First thing for all UK users, this is not a UK layout.  It’s US layout only and that means no £ on the keyboard and the tiny enter key.  The £ function is still there in your computer so when you hit shift+3 you’ll get the £ anyway but nothing will give you the proper sized enter key back.  If that is a deal breaker for you then there you have it.  Everything else though is pretty standard on a full sized keyboard, after all those two things are the only real differences between a UK and US layout.

Accessories

You actually get some with this; a tiny coaster (CD with drivers) and a useful one, a key removal tool.  Yes, that’s right they give you a key removal tool.  This is handy for a couple things, the main one for most people will be so you can pull the keys off and get into to clean the keyboard but for some it means you can also rearrange the keys.  I know not many use a layout other than QWERTY but clearly ACGAM are happy for you to do so if you want.

ACGAM 109RGB

Value

If you are happy to give up the UK enter key then you get a highly customisable mechanical keyboard with some nicely clicky keys.  It lights up too and has a vast array of lighting patterns and is customisable to whatever you want it to be.  If you’re a gamer then maybe lights don’t matter as much as the anti-ghosting does, so luckily it has that too.  Actually, for the money I really haven’t much to complain about though.

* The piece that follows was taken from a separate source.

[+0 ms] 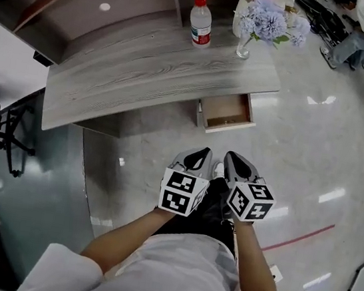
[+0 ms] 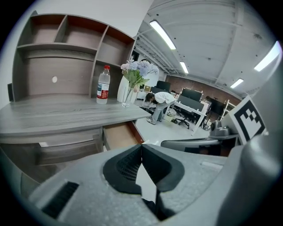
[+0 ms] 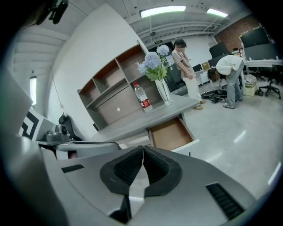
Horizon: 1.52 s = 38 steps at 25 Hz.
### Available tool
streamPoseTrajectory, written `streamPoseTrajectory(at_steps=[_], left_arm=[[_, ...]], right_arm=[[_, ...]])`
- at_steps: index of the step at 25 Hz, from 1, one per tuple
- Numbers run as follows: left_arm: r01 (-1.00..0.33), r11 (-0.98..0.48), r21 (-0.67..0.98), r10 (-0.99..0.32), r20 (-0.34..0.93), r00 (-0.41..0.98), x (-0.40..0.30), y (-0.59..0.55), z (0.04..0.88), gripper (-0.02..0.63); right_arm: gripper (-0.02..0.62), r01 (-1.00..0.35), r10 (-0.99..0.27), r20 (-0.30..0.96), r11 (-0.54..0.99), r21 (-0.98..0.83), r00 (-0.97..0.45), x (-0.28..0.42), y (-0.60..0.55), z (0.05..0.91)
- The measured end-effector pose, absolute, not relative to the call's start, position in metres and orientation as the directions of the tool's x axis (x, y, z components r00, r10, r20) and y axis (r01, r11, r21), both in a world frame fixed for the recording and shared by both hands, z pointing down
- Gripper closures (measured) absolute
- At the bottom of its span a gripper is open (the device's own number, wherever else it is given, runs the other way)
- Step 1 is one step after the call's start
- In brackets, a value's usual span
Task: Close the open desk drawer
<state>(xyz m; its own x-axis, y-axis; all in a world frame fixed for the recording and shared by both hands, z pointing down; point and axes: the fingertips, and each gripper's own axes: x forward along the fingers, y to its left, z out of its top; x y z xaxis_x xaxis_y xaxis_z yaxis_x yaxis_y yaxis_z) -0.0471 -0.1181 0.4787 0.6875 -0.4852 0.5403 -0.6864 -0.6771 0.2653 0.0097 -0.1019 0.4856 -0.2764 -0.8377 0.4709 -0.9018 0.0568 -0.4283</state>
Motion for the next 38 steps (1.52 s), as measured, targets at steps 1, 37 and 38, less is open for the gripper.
streamPoseTrajectory(at_steps=[1, 37, 38], left_arm=[[-0.696, -0.669, 0.262, -0.491, 0.547, 0.678, -0.044, -0.125, 0.484, 0.600], [-0.819, -0.504, 0.276, -0.510, 0.670, 0.540, -0.012, -0.205, 0.559, 0.600], [-0.820, -0.502, 0.274, -0.510, 0.671, 0.537, -0.012, -0.206, 0.559, 0.600]], right_arm=[[0.592, -0.896, -0.835, 0.474, 0.050, -0.442, -0.281, 0.014, -0.107, 0.493], [0.403, -0.403, -0.846, 0.400, -0.248, -0.881, -0.352, 0.067, -0.206, 0.657], [0.403, -0.392, -0.846, 0.403, -0.259, -0.883, -0.349, 0.069, -0.208, 0.659]])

I would like to make the lights brighter as they just always feel a little too dim for me.  Still, at £50 it does pretty much everything my normal keyboard does but is a quarter of the price.

Conclusion

Do I think this is great value?  Yes.  Do I love this keyboard?  No.  I can’t really place my finger on what but I just never felt the love for it, the keys are all fine if a little clinical in the tactile feedback and the clicks are a little plasticy and sterile.  It just isn’t making me feel the love here but there is nothing I can intellectually point to as a failing.  It does all it’s supposed to, competently and efficiently.  Some of the lighting options are genius like that DOTA one but some are idiotic, like the tank one which looks like a tank and it fires a light across the keyboard.  Fun for all of about 5 seconds then your bored with it.

The ACGAM 109RGB is clearly a nicely made, functional and efficient full RGB keyboard at a pretty cheap price.  It does everything it claims to very well and as such if you want to get a pretty light up mechanical keyboard that clicks, you should definitely give this one some strong consideration.